Conoce a su amigo, y tiene claro que si nota que la miran habrá problemas. No hace falta que Casto detecte las miradas del alemán, que se acerca decidido, directo a Lola, y sin ningún tipo de reparo coge su cara con ambas manos y le susurra al oído unas palabras indescifrables. La reacción de Casto es inmediata, décimas de segundo para que la ira se traslade de los ojos a los puños. El primer impacto va directo a la mandíbula, sin previo aviso; el segundo a la ceja, que se abre como una diminuta boca con exceso de carmín. El osado turista cae fulminado, y una vez en el suelo, indefenso, empieza a recibir patadas sin control. El otro alemán intenta detener la agresión, sacar a Casto de la peligrosa espiral de golpes. Imposible, está en una especie de trance, inmerso en un ritual de violencia del que no puede salir. El alemán, que se mantiene en pie, recibe un puñetazo en el estómago que dobla su cuerpo, aprovechando la inclinación Casto propina un rodillazo en la cabeza del desconcertado turista que cae desplomado al lado de su colega. Todo ha sucedido en segundos, una nueva pelea callejera de las que Casto ha disputado mil.
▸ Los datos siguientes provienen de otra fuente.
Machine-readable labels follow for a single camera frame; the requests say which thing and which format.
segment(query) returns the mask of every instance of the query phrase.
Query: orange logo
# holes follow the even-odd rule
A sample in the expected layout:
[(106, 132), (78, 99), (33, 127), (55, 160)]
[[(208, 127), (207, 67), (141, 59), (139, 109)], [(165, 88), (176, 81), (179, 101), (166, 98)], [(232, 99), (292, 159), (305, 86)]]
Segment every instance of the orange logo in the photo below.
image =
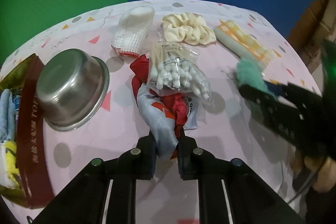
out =
[(166, 118), (173, 119), (173, 120), (176, 119), (174, 113), (171, 110), (167, 109), (167, 107), (164, 104), (161, 104), (159, 102), (154, 102), (152, 103), (152, 106), (164, 112)]

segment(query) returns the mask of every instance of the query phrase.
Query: teal fluffy object
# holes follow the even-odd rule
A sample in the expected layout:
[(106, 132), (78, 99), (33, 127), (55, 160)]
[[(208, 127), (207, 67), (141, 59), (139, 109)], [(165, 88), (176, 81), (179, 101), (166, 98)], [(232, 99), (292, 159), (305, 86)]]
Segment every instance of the teal fluffy object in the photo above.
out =
[(276, 96), (268, 90), (261, 74), (261, 68), (256, 62), (242, 58), (237, 64), (236, 73), (239, 87), (249, 85), (276, 98)]

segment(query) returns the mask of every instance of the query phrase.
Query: bowl rim
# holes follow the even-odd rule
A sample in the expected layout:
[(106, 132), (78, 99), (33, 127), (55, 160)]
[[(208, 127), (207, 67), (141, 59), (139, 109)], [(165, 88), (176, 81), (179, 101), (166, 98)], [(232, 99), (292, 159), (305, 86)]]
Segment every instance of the bowl rim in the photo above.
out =
[(94, 106), (92, 107), (92, 109), (88, 112), (88, 114), (86, 114), (80, 121), (75, 122), (69, 126), (58, 126), (52, 122), (50, 122), (47, 118), (44, 118), (47, 122), (47, 124), (54, 130), (56, 131), (60, 131), (60, 132), (66, 132), (66, 131), (71, 131), (71, 130), (75, 130), (79, 127), (81, 127), (82, 125), (84, 125), (88, 120), (91, 119), (91, 117), (97, 112), (97, 110), (99, 109), (101, 103), (103, 102), (106, 94), (107, 94), (107, 90), (109, 88), (109, 84), (110, 84), (110, 72), (109, 69), (107, 67), (107, 65), (105, 64), (105, 62), (103, 60), (101, 60), (98, 57), (92, 56), (95, 60), (98, 61), (102, 72), (103, 72), (103, 87), (102, 87), (102, 91), (101, 94), (97, 100), (97, 102), (94, 104)]

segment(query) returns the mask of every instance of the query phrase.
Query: cream scrunchie
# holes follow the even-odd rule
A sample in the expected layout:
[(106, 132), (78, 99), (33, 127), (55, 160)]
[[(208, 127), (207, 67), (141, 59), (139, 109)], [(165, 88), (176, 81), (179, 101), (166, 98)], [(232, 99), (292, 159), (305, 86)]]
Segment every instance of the cream scrunchie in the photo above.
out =
[(170, 14), (162, 19), (165, 39), (168, 42), (186, 42), (190, 45), (207, 45), (216, 41), (216, 36), (205, 20), (192, 13)]

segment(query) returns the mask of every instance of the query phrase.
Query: table
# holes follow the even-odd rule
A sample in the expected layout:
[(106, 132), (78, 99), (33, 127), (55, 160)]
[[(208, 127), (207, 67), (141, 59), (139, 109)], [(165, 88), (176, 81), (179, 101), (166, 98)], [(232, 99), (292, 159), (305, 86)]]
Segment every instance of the table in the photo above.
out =
[[(202, 15), (209, 27), (219, 20), (234, 20), (273, 51), (274, 59), (264, 70), (264, 79), (288, 81), (319, 93), (312, 76), (297, 53), (274, 27), (256, 12), (200, 0), (146, 0), (123, 3), (93, 10), (70, 18), (36, 35), (5, 61), (0, 79), (19, 62), (35, 52), (47, 63), (57, 53), (79, 48), (106, 62), (110, 71), (107, 96), (98, 112), (82, 127), (71, 132), (56, 132), (44, 123), (45, 153), (54, 193), (59, 193), (93, 158), (116, 158), (131, 149), (149, 128), (140, 117), (131, 89), (131, 58), (120, 58), (111, 49), (121, 15), (132, 7), (151, 5), (155, 9), (152, 28), (145, 44), (163, 37), (160, 21), (170, 13), (192, 12)], [(238, 93), (232, 72), (238, 58), (220, 43), (198, 47), (197, 64), (207, 76), (215, 107), (200, 107), (198, 128), (186, 131), (197, 144), (216, 157), (230, 160), (239, 157), (268, 183), (283, 199), (294, 196), (292, 173), (288, 165), (291, 146), (251, 119), (246, 102)], [(137, 181), (137, 223), (199, 223), (196, 181), (179, 178), (176, 160), (158, 159), (151, 181)], [(6, 200), (20, 223), (27, 216), (34, 219), (41, 209), (22, 208)], [(298, 212), (298, 202), (292, 203)]]

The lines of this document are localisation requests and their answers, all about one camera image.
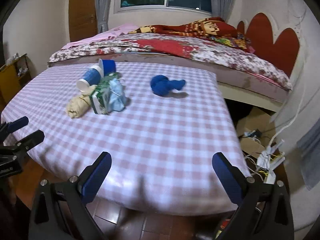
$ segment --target headboard
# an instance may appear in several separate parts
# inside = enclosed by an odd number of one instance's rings
[[[245,33],[243,21],[239,22],[237,30]],[[251,20],[245,35],[252,41],[255,55],[283,70],[288,77],[291,76],[300,48],[293,29],[283,30],[273,43],[271,23],[265,14],[258,13]]]

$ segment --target pink and white checkered cloth
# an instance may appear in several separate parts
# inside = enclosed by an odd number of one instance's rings
[[[76,81],[90,64],[49,68],[26,85],[2,112],[2,120],[22,116],[45,140],[29,155],[60,178],[79,175],[103,151],[112,167],[98,196],[137,210],[177,215],[213,214],[235,209],[212,168],[223,152],[249,176],[235,130],[214,73],[181,66],[117,63],[131,103],[123,112],[97,115],[90,109],[70,119],[67,102],[79,92]],[[154,75],[185,79],[183,96],[152,93]]]

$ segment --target beige cloth
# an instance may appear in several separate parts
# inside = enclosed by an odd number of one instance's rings
[[[91,106],[89,96],[96,87],[97,85],[92,85],[88,87],[85,92],[82,92],[81,95],[77,95],[70,99],[66,107],[66,113],[70,118],[79,118],[85,114]]]

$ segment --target door
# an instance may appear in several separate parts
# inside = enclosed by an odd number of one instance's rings
[[[79,41],[97,34],[94,0],[69,0],[70,41]]]

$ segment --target floral bedsheet
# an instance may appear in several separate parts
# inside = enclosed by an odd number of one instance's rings
[[[167,53],[200,62],[219,64],[246,73],[263,75],[286,90],[292,89],[289,77],[266,60],[240,49],[187,36],[156,33],[125,34],[111,40],[59,50],[50,57],[49,62],[125,52]]]

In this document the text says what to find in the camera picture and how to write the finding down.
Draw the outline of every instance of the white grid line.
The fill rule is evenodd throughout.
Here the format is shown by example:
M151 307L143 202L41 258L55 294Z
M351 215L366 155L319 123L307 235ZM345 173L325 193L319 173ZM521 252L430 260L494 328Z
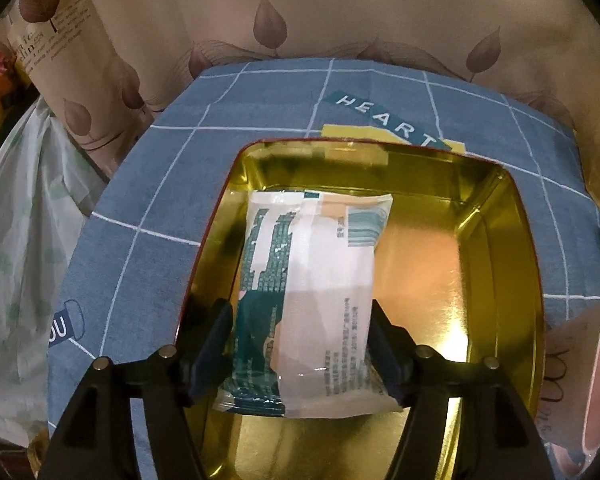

Juan sale corriendo del bar alertado por los gritos. Empuja a Casto y lo aleja de los cuerpos inertes mientras grita contundente, pidiendo que se marchen antes de que llegue la policía. Lola empieza a correr nerviosa, Casto duda, pero al fin la sigue. Tiene muy claro que no es una huida, es una retirada necesaria, inteligente, porque un guerrero nunca huye, menos de una batalla, y él es un guerrero.
La pelea lo ha excitado, y el cuerpo le pide noche. Necesita más alcohol, más cocaína, y bailar, bailar toda la noche en una nueva evasión temporal y frenética. Lola, por su parte, se siente viva, eufórica. Ha sido protegida por su amor imposible, librada honrosamente del sucio manoseo de un rubio zafio e insolente. La noche continúa, se alarga entre visitas al baño y la barra, y en la pista de baile lo dan todo. Son libres, felices en esas fugaces horas de irrealidad.
A las siete de la mañana abandonan Moog con más alcohol y excesos de los necesarios. Lola tiene el maquillaje corrido y la cara deformada por la cocaína y el agotamiento.
Casto intenta mantener el equilibrio al mismo tiempo que la dignidad en un nuevo amanecer, bajo un cielo de terciopelo azul que alberga y protege de igual forma a los que regresan de una noche infinita y a los que madrugan para ir a trabajar honradamente.